Peach and nectarine growers may see the cost of their Workers’ Compensation Insurance dropping, as researchers are using genetic engineering to breed shorter trees, according to an LA Times article. These farmers typically pay 40 percent more for Workers’ Comp Insurance than grape growers because of ladders. Unlike the traditional 13-foot trees, the eight-foot trees will allow workers to harvest from the ground. According to sources, these “ladderless” orchards will decrease the number of accidents and improve worker safety.

That’s great news for peach and nectarine orchards, but what does it mean for your small business?
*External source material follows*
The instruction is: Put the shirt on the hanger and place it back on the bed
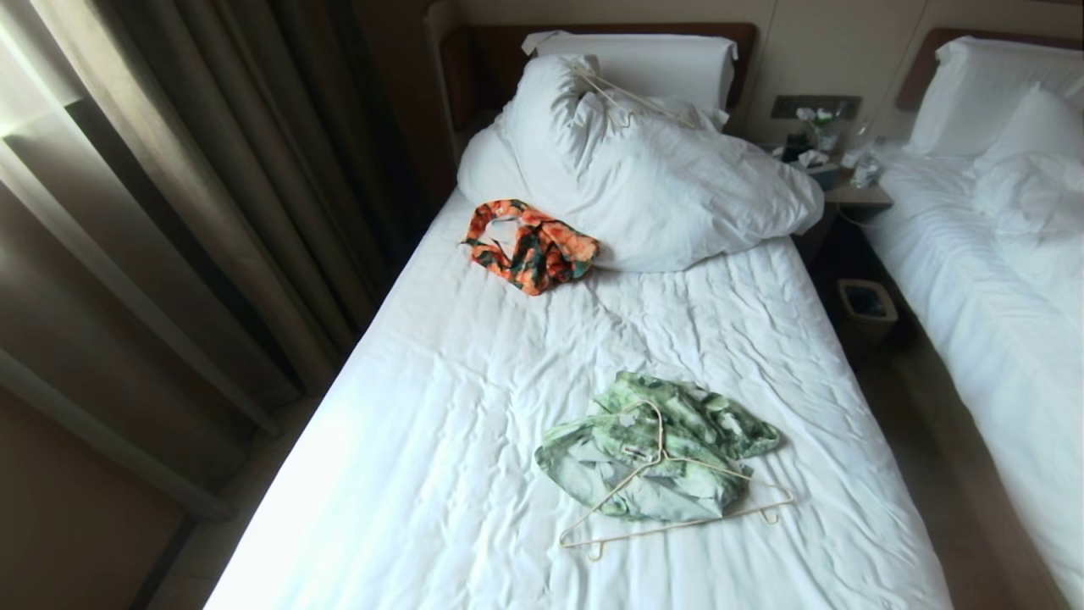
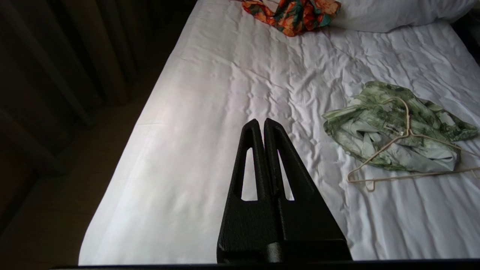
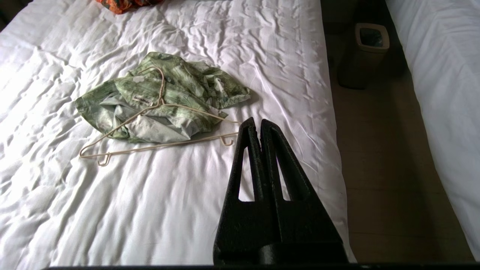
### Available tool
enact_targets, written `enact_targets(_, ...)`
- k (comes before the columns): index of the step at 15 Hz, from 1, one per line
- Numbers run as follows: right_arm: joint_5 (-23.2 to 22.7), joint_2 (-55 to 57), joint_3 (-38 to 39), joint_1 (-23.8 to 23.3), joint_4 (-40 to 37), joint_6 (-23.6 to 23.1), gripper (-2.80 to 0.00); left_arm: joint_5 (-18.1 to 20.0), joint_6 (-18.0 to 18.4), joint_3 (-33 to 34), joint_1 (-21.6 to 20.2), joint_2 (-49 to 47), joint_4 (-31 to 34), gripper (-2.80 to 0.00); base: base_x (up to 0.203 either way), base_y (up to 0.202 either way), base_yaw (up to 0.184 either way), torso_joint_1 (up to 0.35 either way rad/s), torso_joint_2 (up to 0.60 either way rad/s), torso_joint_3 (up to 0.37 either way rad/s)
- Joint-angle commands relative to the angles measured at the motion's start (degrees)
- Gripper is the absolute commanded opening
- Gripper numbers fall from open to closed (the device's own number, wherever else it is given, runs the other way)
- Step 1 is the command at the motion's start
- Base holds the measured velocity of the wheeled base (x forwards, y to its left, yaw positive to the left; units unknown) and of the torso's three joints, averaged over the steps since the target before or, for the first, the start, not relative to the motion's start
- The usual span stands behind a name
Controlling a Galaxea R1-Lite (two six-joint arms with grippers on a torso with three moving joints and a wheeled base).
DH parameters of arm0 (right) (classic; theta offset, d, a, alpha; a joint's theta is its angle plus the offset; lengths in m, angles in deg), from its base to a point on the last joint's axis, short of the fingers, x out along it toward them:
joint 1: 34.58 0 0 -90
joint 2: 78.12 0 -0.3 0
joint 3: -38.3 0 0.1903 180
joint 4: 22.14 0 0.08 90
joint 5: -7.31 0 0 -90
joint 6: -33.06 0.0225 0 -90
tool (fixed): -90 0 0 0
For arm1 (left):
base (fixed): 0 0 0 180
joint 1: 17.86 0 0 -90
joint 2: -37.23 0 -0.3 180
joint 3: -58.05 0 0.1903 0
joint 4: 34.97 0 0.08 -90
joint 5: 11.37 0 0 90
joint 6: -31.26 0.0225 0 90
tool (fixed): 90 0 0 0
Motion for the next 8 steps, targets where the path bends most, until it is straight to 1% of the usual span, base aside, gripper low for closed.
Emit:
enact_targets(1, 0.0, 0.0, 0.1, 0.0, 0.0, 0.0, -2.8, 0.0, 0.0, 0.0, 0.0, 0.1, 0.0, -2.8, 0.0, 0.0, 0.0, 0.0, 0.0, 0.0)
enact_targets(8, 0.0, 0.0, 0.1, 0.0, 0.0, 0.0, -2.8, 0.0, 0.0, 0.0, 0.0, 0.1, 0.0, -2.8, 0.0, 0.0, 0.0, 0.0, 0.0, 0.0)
In a nutshell, even seemingly small improvements to workplace safety could result in markedly lower Workers’ Comp premiums.

Putting a Number on Workplace Accidents: How Workers’ Compensation Premiums Are Determined

Maybe you’re not running a small family-owned peach orchard. Rather, you’re the owner of flower shop – so your workers don’t risk falling off ladders, right? But they face other hazards. Sharp pruning shears for trimming stems could cut a gardener’s fingers. Puddles on the floor from watering pots could cause a sales associate to slip and fall. The cashier could have a terrible allergic reaction to an exotic plant. And the list goes on.

When determining Workers’ Comp premiums, each of these risks translates into numbers. In total, the cost of your Workers’ Comp Insurance depends on…

  • The number of employees you have. Premiums are based on your gross annual payroll.
  • Experience modification and claims history. This compares your losses to the expected losses for others in your industry.
  • Employee activities and classification. Work classification codes identify risks associated with different professions.

And while you may swear up and down that you run a safe and risk-free workplace, chances are Workers’ Comp coverage isn’t optional. You can learn about your state’s requirements in our Workers’ Compensation Laws by State guide.

Save Money By Reducing Opportunities for Worker Injuries

Like the peach and nectarine farmers creating ladderless orchards, you can implement ways to lower the risk of injury for your employees. Genetic engineering may not be the answer for your small business, but technology and smart safety practices can be.

For example, say you run an IT business and your staff spends a lot of time typing away at the computer. To reduce repetitive motion injuries, you could use ergonomic office equipment, such as split keyboards and elevated desks.

If you own a hair salon, you might require stylists to keep hair shears in padded cases or holsters. You could also require that stylists organize hair appliance cords, which may prevent electrical hazards. You may even provide padded floor mats to ease back tension for stylists standing all day.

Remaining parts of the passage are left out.